Cromartie died about 45 minutes after a bullet came through a living room window of her aunt’s home at 808 52nd St. NE at about 9 p.m. May 3 and struck her in the left side of her head, penetrating her brain, according to court documents. Law enforcement authorities said the girl was sitting in a chair in front of the window, watching television with family members, when she was wounded. Her aunt also was shot in the shoulder.
Cromartie was buried May 8 after a funeral service in Northeast Washington attended by hundreds of mourners, including Mayor Anthony A. Williams and former mayor Marion Barry.
Court documents say police were led to the Hall brothers by a witness who was present at a neighborhood carryout restaurant during an argument that turned physical and allegedly sparked the retaliatory shooting episode a short time later. The documents say the witness and "another teenager from the carryout" were standing on the porch of Cromartie’s aunt’s home when shots were fired in their direction from a vehicle that was stopped across the street.

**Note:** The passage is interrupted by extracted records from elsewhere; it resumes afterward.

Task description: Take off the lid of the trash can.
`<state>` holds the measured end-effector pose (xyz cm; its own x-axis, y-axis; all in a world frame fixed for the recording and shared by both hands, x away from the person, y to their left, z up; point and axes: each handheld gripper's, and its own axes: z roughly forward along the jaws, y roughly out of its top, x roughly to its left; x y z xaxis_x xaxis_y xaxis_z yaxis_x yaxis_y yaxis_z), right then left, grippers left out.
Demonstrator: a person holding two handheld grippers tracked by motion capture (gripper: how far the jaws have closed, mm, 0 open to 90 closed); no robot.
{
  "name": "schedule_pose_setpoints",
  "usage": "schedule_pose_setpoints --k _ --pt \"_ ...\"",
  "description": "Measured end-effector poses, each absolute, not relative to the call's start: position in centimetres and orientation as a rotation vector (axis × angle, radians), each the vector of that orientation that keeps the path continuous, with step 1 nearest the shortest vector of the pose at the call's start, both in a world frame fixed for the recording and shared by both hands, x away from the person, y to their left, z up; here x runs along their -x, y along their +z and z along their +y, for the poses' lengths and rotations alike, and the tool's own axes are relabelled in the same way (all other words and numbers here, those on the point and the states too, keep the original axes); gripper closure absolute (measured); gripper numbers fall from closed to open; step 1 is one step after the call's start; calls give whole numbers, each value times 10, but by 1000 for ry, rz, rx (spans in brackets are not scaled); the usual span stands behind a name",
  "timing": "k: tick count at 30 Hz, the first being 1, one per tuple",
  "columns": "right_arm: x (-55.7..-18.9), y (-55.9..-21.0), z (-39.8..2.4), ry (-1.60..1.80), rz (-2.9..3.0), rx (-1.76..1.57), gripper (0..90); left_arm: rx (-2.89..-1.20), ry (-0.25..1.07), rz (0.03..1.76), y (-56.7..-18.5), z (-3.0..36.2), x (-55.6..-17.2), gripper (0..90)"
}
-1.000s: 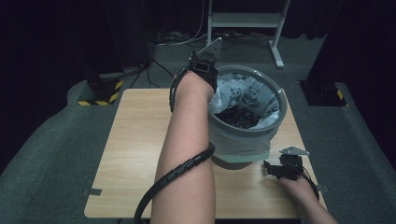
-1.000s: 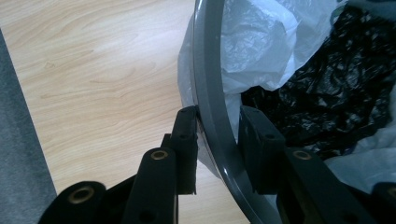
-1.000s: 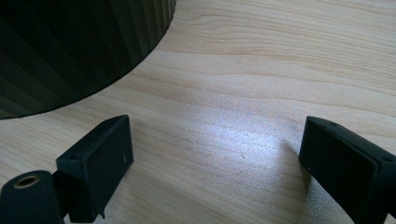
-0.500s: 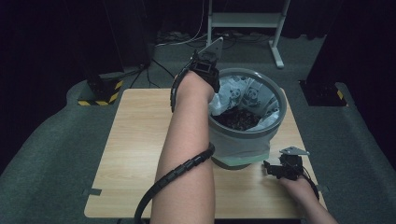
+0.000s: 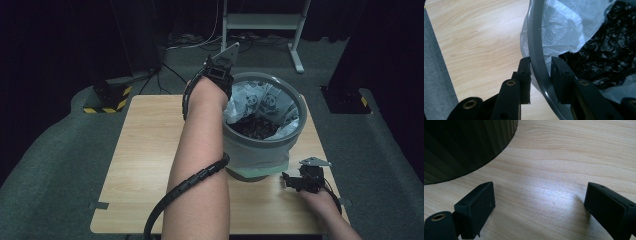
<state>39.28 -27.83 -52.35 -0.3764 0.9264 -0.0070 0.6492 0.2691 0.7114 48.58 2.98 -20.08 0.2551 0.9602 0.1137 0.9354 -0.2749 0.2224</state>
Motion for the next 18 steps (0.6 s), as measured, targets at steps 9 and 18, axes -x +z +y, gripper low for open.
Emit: schedule_pose_setpoints --k 9,18 --pt "-393 -524 -278 881 2120 -1424 94 -2352 298 1838 -198 34 -484 705" --pt "-393 -523 -278 881 2121 -1425 94 -2214 279 1850 -196 44 -490 749"
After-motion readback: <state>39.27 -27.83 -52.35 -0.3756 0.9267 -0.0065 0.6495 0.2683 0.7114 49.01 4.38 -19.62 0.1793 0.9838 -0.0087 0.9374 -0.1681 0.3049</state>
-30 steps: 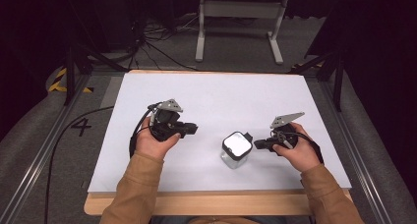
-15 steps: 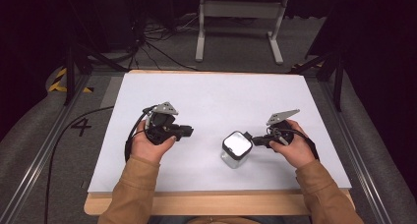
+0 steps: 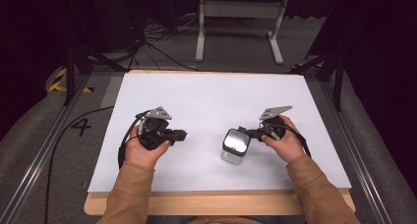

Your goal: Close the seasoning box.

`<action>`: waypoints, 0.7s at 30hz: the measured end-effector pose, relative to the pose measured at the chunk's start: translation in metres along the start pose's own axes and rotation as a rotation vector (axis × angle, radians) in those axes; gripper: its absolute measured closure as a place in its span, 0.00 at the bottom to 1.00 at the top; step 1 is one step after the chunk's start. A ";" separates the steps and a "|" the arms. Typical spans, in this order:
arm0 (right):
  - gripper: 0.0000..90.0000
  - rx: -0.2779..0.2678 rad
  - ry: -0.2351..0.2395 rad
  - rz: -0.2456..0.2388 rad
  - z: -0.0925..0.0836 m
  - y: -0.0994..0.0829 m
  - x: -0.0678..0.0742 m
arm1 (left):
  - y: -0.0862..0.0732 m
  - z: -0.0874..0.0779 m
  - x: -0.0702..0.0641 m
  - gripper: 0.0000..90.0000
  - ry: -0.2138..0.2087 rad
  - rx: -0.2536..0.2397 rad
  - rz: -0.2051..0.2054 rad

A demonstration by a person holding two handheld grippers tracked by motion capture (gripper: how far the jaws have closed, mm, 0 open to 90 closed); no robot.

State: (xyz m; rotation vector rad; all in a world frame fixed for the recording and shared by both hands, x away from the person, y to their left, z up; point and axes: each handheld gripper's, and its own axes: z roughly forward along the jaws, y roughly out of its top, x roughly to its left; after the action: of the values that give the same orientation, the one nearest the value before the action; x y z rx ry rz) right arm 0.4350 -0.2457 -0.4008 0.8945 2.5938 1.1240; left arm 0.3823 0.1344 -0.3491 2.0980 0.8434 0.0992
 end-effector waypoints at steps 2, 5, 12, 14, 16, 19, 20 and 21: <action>1.00 -0.003 0.002 -0.002 0.002 0.000 -0.001 | -0.001 0.001 0.000 0.93 0.003 0.008 0.001; 1.00 -0.004 0.006 0.002 0.001 0.000 -0.001 | 0.000 0.007 -0.001 0.94 0.001 0.023 0.008; 1.00 -0.033 -0.034 0.049 -0.031 -0.011 -0.003 | 0.013 0.032 -0.004 0.96 -0.040 0.064 0.050; 1.00 -0.048 -0.045 0.074 -0.042 -0.016 -0.005 | 0.018 0.045 -0.006 0.97 -0.060 0.078 0.074; 1.00 -0.061 -0.069 0.093 -0.055 -0.023 -0.007 | 0.021 0.056 -0.008 0.97 -0.080 0.096 0.088; 1.00 -0.081 -0.096 0.122 -0.070 -0.033 -0.011 | 0.025 0.071 -0.011 0.97 -0.101 0.117 0.112; 1.00 -0.081 -0.103 0.132 -0.074 -0.035 -0.011 | 0.027 0.076 -0.011 0.98 -0.105 0.121 0.119; 1.00 -0.087 -0.112 0.137 -0.077 -0.038 -0.012 | 0.027 0.082 -0.012 0.98 -0.107 0.128 0.124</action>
State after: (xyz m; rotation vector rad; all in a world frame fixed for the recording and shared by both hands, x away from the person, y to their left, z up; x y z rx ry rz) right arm 0.3979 -0.3197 -0.3745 1.0960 2.4064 1.1742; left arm 0.4161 0.0595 -0.3781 2.2538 0.6708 -0.0021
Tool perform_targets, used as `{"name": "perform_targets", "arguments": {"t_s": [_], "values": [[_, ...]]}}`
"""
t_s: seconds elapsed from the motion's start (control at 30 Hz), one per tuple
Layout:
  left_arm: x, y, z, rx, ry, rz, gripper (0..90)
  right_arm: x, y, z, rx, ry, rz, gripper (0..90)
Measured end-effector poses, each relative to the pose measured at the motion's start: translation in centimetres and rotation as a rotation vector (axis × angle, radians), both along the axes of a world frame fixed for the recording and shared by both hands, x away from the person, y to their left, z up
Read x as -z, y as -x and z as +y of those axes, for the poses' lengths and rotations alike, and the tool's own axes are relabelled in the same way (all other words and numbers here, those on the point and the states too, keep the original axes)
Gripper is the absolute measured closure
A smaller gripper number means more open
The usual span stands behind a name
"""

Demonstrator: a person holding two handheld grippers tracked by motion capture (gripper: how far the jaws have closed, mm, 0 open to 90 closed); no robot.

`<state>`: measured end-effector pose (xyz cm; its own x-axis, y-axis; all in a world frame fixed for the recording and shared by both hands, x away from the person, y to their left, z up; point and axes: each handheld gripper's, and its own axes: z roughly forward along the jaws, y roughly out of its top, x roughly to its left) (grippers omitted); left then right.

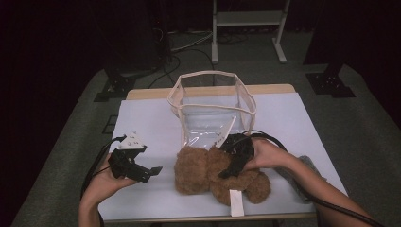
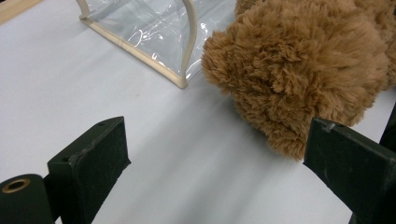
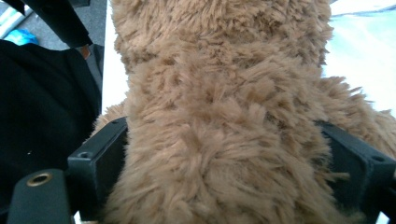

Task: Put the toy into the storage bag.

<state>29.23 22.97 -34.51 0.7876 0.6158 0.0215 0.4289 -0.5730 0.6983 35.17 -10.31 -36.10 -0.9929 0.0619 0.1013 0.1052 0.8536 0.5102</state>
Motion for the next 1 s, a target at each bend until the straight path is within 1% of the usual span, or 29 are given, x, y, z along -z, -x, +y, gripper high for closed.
{"name": "perform_targets", "arguments": {"t_s": [0.2, 0.4, 0.47, 0.57, 0.67, 0.83, 1.0], "values": [[0.1, 0.0, 0.0, -0.003, 0.001, 0.004, 5.4, 0.6, 0.1, -0.1, 0.02, 0.013, -0.017, 13.0], [0.2, 0.0, 0.0, -0.001, -0.004, 0.006, 5.4, 1.4, 0.1, 0.1, 0.04, 0.034, -0.01, 15.5], [0.1, 0.0, 0.1, -0.003, -0.004, 0.006, 5.4, 1.5, 0.1, 0.0, 0.046, 0.032, -0.004, 19.4], [0.1, 0.0, 0.2, -0.009, 0.001, 0.004, 5.4, 1.5, -0.1, -0.1, 0.051, 0.029, 0.006, 22.9], [0.1, 0.1, 0.3, -0.009, 0.001, 0.003, 5.4, 1.5, -0.2, -0.2, 0.041, 0.03, 0.014, 28.3], [0.1, 0.0, 0.3, -0.009, 0.0, 0.005, 5.4, 1.5, -0.5, -0.3, 0.039, 0.036, 0.038, 34.6], [0.1, 0.0, 0.3, -0.011, 0.0, 0.006, 5.4, 1.3, -0.4, -0.2, 0.03, 0.044, 0.034, 36.4]]}}
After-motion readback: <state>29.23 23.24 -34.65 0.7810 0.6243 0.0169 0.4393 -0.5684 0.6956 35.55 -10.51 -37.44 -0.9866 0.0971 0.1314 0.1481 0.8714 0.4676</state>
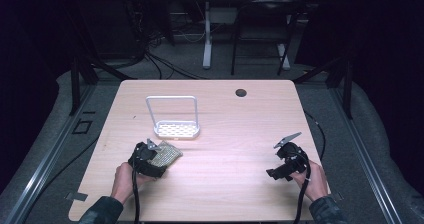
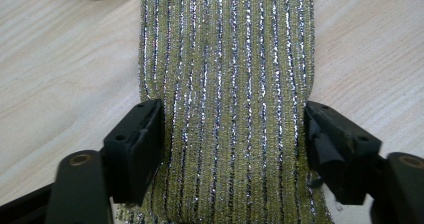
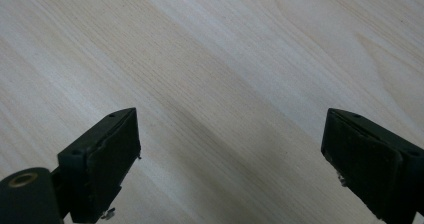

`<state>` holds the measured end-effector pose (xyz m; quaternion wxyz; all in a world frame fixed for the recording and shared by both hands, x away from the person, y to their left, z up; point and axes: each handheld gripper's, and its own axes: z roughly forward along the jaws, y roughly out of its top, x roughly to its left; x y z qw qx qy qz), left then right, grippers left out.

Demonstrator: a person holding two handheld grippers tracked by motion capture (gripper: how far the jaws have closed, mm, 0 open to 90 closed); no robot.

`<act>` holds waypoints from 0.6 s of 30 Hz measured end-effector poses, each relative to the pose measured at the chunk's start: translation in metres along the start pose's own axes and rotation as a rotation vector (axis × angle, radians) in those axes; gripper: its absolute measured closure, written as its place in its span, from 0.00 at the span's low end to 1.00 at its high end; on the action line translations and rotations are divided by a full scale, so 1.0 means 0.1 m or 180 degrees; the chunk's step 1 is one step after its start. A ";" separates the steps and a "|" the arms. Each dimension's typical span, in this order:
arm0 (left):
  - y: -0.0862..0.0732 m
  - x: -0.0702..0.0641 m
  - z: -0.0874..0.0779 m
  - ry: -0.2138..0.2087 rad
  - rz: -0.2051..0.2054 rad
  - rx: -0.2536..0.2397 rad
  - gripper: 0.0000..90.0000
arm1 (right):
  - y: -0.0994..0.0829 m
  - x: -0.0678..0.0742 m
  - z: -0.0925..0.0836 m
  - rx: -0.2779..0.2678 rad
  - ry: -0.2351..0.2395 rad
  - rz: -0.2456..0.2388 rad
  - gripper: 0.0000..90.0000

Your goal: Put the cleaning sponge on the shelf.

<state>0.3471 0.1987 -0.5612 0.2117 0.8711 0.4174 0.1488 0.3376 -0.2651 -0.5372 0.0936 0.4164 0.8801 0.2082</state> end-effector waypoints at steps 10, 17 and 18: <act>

Raashed Hall told police, according to court documents, that he got into a fight with one of several teenagers encountered at George’s Carryout at 5120 Burroughs Ave. NE on May 3 and that his girlfriend attempted to intervene "to assist him" by fetching a hammer from their car. "The girlfriend lost control of the hammer to one of the teenagers, who used it to smash the windows of her car. …As [Hall and his girlfriend] were driving away, someone from the group [of teenagers] that had been involved in the altercation fired a weapon at their vehicle," according to court documents.
The documents say Ricardo Hall told police that "he received several telephone calls from his brother … who advised him that he (Raashed Hall) had just been jumped by several unknown individuals … [who] had broken the windows out of a car that he was driving, and also shot at the car." Raashed Hall asked his brother to meet him and "bring a ‘hammer,’ which Ricardo Hall understood to be a gun," according to court documents.
Ricardo Hall "stated that he thought the plan was to locate the individuals, confront them, and scare them by shooting in the air," court documents say.